— Work request —
Nothing but the lines below between the line holding "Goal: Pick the" and the line holding "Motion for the", inclusive, should appear in the answer, each set down exactly.

— Material provided —
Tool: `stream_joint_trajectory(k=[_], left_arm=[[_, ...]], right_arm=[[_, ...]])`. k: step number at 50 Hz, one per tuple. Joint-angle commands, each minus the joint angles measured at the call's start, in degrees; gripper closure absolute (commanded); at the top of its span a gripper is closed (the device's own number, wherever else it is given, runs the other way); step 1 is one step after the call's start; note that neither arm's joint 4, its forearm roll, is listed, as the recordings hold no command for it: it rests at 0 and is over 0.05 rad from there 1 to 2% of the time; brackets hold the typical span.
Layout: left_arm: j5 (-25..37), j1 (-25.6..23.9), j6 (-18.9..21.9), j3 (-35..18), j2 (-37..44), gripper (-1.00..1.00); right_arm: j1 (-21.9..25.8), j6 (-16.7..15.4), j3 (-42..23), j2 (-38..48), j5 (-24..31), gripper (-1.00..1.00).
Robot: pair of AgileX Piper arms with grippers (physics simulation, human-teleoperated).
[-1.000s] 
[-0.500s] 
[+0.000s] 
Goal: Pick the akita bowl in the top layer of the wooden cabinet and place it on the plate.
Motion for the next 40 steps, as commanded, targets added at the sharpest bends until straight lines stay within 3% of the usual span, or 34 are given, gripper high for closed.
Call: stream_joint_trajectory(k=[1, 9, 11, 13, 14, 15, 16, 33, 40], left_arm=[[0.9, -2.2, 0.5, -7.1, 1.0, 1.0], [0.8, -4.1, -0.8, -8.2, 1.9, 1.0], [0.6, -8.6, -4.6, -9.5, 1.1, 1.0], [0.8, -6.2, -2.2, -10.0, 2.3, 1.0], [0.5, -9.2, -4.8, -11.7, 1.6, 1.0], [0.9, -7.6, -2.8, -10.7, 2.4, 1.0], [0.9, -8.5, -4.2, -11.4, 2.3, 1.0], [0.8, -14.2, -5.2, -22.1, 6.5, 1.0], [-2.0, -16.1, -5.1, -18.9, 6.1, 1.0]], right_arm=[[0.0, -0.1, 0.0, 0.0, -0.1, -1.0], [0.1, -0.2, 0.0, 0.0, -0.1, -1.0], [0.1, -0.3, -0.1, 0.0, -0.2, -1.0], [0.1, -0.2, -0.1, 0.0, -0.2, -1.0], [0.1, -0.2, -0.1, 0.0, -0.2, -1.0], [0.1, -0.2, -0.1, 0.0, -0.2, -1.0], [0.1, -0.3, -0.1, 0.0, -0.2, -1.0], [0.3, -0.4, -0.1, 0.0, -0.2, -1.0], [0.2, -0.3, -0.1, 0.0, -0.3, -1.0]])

— Task output —
Goal: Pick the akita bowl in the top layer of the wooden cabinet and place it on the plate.
Motion for the next 40 steps, as commanded, targets added at the sharpest bends until straight lines stay within 3% of the usual span, or 34 are given, gripper high for closed.

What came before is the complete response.